Kurt, kendine iyi bir alan bulmuştu.
Hoca ve Ataç’ın hiç girmediği o yol bomboştu. Kurt da bastı gaza… Yol aldığını sandı ve gaza iyice yüklendi. Evet, çok hızlı gidiyordu… Evet, manzara güzeldi… Dışarıdan ‘yaşa var ol’ sesleri geliyordu. Üstelik ko-pilot ‘Bas başkanım bas bu yolları ezbere biliyorum’ diyordu.
Kurt bastı gaza, bastı gaza…
Fark edemediği şuydu: Hızlı gidiyordu ama kimseyi geçmiyordu!
Dedim ya yol boştu! 2019 yarışında esaslı bir kaza atlatmasına rağmen gaza basmaya devam etti. Ve Şubat 2020’deki kongre yarışında 260 km/h ile arabayı duvara çarptı.
Kurt, ağır yaralandı… Üstelik tedaviyi de kabul etmedi!
Yaralıydı ama kendini “En büyük CHP’li” görüyordu.
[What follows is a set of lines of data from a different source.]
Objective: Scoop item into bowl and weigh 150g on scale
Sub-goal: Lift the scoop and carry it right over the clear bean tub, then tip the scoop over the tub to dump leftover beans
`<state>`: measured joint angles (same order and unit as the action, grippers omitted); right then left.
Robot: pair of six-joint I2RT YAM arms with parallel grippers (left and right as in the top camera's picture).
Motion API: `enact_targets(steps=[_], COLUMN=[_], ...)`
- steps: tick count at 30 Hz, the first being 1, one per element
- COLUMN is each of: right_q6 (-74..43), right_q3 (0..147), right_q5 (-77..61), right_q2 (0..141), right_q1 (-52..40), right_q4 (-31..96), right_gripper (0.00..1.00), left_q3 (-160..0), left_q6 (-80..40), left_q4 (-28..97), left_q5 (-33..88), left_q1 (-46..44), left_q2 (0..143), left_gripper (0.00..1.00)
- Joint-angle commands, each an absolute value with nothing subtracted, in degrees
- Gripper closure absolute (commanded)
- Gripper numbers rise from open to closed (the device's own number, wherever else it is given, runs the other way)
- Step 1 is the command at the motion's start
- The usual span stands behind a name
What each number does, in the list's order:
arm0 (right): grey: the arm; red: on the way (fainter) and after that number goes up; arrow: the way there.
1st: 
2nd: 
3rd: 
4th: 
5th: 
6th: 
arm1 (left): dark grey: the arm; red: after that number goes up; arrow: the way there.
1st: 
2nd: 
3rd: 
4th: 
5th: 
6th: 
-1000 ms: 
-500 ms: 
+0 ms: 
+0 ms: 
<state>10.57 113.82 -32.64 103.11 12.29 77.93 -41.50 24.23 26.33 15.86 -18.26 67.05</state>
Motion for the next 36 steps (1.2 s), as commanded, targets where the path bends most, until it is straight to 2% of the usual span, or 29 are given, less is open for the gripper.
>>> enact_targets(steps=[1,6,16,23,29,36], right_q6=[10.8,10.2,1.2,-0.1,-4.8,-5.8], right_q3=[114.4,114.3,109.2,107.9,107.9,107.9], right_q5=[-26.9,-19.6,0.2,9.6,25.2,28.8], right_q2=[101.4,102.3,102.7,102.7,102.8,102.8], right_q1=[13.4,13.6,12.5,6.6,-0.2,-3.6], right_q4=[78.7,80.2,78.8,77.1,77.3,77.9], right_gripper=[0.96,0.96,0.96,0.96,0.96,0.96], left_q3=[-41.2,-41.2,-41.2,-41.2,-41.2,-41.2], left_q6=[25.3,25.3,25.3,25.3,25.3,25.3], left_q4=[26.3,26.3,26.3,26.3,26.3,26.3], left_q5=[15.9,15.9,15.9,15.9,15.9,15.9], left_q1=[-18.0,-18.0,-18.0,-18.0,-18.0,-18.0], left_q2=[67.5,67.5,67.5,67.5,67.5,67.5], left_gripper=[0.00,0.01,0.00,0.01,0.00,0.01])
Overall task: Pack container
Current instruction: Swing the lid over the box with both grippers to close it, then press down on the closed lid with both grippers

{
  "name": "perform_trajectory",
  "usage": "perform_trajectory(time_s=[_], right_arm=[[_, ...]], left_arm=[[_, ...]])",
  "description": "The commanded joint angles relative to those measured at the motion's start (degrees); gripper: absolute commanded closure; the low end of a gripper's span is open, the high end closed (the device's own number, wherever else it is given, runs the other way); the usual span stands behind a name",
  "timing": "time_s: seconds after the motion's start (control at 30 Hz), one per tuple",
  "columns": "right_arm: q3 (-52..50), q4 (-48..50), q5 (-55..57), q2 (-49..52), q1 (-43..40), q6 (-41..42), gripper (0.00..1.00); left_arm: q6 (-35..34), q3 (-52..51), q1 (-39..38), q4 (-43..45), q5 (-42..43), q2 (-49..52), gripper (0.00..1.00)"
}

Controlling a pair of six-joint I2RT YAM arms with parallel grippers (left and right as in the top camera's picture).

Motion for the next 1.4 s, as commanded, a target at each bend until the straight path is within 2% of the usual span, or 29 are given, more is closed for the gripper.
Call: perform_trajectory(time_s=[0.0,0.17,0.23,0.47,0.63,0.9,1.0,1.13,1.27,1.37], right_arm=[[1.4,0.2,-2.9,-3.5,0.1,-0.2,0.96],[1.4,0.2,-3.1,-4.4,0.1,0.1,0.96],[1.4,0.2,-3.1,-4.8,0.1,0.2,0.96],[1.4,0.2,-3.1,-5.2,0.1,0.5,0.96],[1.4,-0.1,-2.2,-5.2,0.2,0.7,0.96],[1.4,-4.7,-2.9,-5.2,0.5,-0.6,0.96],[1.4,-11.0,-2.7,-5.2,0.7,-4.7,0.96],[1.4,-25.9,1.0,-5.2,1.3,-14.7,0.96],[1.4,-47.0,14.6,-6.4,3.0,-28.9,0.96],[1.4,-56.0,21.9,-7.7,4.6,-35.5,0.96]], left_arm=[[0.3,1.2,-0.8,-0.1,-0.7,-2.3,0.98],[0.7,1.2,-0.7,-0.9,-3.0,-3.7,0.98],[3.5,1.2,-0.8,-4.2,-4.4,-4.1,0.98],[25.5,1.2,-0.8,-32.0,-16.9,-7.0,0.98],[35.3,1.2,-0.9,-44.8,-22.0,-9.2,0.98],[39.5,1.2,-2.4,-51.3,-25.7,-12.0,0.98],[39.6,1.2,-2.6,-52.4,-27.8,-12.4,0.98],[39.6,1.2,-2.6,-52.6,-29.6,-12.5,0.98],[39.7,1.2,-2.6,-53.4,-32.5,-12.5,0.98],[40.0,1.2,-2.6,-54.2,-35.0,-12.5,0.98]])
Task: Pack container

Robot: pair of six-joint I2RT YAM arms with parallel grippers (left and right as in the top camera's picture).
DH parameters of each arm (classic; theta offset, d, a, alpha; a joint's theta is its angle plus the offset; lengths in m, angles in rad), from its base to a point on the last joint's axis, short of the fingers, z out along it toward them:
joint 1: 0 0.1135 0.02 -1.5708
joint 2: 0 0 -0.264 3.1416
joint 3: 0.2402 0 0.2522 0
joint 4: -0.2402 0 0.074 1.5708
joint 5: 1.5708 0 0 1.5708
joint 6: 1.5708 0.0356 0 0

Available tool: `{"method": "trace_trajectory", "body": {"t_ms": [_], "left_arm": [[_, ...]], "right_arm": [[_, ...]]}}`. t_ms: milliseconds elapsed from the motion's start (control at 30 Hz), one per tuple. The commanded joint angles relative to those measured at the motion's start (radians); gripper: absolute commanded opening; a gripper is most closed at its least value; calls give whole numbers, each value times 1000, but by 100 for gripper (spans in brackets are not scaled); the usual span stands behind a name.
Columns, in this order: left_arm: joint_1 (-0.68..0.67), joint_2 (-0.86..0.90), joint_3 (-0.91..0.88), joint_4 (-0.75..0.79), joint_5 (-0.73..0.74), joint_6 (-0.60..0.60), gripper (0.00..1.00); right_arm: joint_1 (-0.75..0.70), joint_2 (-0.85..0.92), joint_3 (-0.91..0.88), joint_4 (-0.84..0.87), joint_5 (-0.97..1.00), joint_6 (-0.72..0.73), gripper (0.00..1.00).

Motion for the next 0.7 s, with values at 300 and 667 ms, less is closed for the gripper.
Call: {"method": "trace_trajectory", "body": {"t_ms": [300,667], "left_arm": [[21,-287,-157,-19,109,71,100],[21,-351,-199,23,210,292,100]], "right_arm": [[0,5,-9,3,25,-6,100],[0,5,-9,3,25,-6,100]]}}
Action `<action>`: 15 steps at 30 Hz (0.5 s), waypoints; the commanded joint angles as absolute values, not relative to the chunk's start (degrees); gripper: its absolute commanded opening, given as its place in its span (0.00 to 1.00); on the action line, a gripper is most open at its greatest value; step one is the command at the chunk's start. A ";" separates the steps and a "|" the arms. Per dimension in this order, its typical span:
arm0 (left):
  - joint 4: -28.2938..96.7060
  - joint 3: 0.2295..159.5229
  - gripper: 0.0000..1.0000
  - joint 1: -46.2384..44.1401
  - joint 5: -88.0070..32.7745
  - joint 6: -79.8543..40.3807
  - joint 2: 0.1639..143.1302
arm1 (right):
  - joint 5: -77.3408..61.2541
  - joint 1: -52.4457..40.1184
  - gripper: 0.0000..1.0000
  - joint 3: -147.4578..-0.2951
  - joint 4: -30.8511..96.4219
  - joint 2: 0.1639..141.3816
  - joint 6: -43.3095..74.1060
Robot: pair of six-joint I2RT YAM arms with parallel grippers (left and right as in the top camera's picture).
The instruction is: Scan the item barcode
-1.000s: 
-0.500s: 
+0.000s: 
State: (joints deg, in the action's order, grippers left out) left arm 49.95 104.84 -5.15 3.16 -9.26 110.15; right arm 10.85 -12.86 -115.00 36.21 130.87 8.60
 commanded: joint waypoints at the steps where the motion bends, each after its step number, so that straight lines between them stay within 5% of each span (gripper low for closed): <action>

Görmeye de devam etti!
Bir süre sonra da il örgütü elinde olduğu için “En büyük benim” demeye başladı.
Peki “En büyük CHP’li” olarak ne yaptı? Ne yapıyor?
Üç gün önce CHP’nin adayları belli oldu. Kazım Kurt oralı almadı…
Kazım Kurt ‘Başlıyoruz’ demedi…
Kazım Kurt “Size söz dört vekil çıkaracağız” demedi…
Kazım Kurt “Haydi arkadaşlar” demedi…
Kazım Kurt, adayları kuru bir mesajla bile tebrik etmedi. Üstelik adaylardan birisi kendi meclis üyesi! 140 karakterlik bir tweet bile atmadı. Adaylarla sahaya inmedi, poz vermedi…
Peki, ne yapıyor Kazım Kurt? Yanına aldığı İl Başkanı Recep Taşel ile iftarlara katılıyor! Yani Kazım Kurt sonraki kongreye hazırlanıyor!